What is needed
Transcribe the lines below exactly. No image belongs in the transcription.

>>

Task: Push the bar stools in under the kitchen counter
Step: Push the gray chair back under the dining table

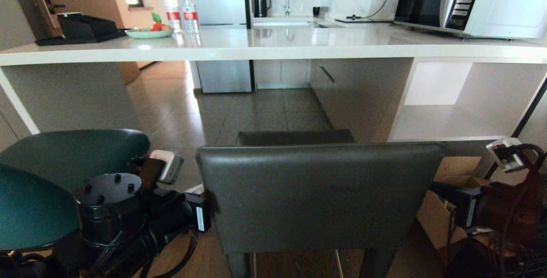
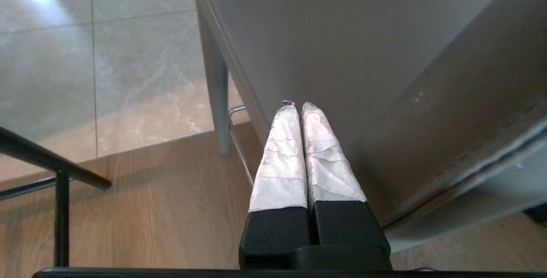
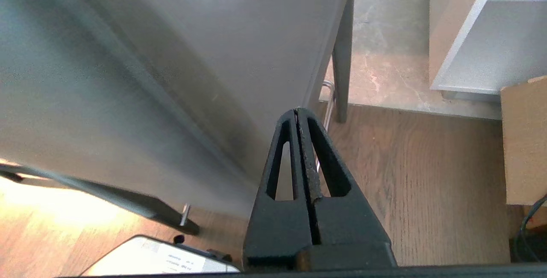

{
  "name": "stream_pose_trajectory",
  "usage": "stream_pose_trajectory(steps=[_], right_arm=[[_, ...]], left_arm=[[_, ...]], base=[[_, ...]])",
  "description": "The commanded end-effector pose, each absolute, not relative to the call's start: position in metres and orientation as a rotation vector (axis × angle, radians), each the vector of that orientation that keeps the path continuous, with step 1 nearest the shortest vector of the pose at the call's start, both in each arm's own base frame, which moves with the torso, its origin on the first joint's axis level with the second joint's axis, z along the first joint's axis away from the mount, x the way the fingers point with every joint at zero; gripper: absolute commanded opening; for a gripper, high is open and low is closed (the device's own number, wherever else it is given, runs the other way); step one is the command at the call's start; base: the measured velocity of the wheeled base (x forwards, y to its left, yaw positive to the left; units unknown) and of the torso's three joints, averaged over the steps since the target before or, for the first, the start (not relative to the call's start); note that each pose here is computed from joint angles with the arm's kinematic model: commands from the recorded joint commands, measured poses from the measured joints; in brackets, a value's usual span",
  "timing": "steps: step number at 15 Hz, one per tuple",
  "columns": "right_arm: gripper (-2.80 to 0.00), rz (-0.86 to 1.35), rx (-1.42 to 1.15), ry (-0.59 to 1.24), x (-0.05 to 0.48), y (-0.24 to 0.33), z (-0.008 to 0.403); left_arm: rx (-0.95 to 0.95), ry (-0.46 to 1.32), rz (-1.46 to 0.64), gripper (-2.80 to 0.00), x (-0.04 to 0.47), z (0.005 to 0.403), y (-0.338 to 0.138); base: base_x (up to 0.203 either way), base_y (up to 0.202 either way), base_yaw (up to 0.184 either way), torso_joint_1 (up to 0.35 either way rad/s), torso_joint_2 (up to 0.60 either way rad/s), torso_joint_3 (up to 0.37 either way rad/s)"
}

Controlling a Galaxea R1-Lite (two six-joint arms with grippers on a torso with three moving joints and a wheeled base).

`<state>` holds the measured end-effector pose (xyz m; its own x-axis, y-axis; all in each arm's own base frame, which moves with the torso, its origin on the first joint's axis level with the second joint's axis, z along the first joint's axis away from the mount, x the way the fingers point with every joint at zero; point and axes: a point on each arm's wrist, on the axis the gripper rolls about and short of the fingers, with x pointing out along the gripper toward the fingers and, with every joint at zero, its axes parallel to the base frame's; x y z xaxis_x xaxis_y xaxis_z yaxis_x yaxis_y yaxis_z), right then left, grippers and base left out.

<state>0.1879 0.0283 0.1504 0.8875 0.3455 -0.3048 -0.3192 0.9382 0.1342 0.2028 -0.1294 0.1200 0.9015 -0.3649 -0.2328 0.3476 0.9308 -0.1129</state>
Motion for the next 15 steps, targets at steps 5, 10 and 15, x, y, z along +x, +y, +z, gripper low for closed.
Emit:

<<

Written solution
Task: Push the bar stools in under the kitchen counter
Step: Push the gray chair back under the dining table


{
  "name": "stream_pose_trajectory",
  "usage": "stream_pose_trajectory(steps=[_], right_arm=[[_, ...]], left_arm=[[_, ...]], base=[[_, ...]])",
  "description": "The commanded end-effector pose, each absolute, not relative to the call's start: position in metres and orientation as a rotation vector (axis × angle, radians), each the vector of that orientation that keeps the path continuous, with step 1 nearest the shortest vector of the pose at the call's start, both in each arm's own base frame, which moves with the torso, its origin on the first joint's axis level with the second joint's axis, z along the first joint's axis away from the mount, x the way the fingers point with every joint at zero; gripper: absolute commanded opening; for a gripper, high is open and low is closed (the device's own number, wherever else it is given, runs the other way); step one is the command at the call's start; base: the measured velocity of the wheeled base (x forwards, y to its left, yaw positive to the left; units unknown) and of the torso's three joints, averaged over the steps since the target before or, for the first, the start (not relative to the call's start); note that each pose here is computed from joint angles with the arm's kinematic model: commands from the recorded joint commands, measured poses from the measured joints; in brackets, a value's usual span",
  "timing": "steps: step number at 15 Hz, one per tuple",
  "columns": "right_arm: gripper (-2.80 to 0.00), rz (-0.86 to 1.35), rx (-1.42 to 1.15), ry (-0.59 to 1.24), x (-0.05 to 0.48), y (-0.24 to 0.33), z (-0.008 to 0.403); left_arm: rx (-0.95 to 0.95), ry (-0.46 to 1.32), rz (-1.46 to 0.64), gripper (-2.80 to 0.00), x (-0.04 to 0.47), z (0.005 to 0.403), y (-0.338 to 0.138); base: base_x (up to 0.203 either way), base_y (up to 0.202 either way), base_yaw (up to 0.184 either way), torso_joint_1 (up to 0.35 either way rad/s), torso_joint_2 (up to 0.60 either way rad/s), torso_joint_3 (up to 0.37 either way rad/s)"
}

Controlling a Galaxea R1-Lite (two six-joint arms with grippers on a torso with three moving joints and a wheeled base).

`<state>` holds the measured end-effector pose (xyz m; its own x-axis, y-axis; all in each arm's own base frame, which moves with the torso, its origin on the first joint's axis level with the second joint's axis, z along the first joint's axis away from the mount, x the way the fingers point with every joint at zero; point and axes: a point on each arm's wrist, on the axis the gripper rolls about and short of the fingers, with x pointing out along the gripper toward the fingers and, with every joint at zero, its axes parallel to the base frame's; x y z xaxis_x xaxis_y xaxis_z yaxis_x yaxis_y yaxis_z), right then left, grippers and base left out.

<state>0.1879 0.0283 0.1504 0.8875 0.3455 -0.3048 -0.3192 0.9382 0.1342 0.2028 -0.1294 0.1200 0.9015 -0.3649 -0.2328 0.3476 0.9308 -0.1129</state>
Motion for the next 15 steps, targets at steps 5, 10 and 15, x, y, z along +x, +y, +z, gripper low for closed.
Emit:

No more is needed to finish this exercise.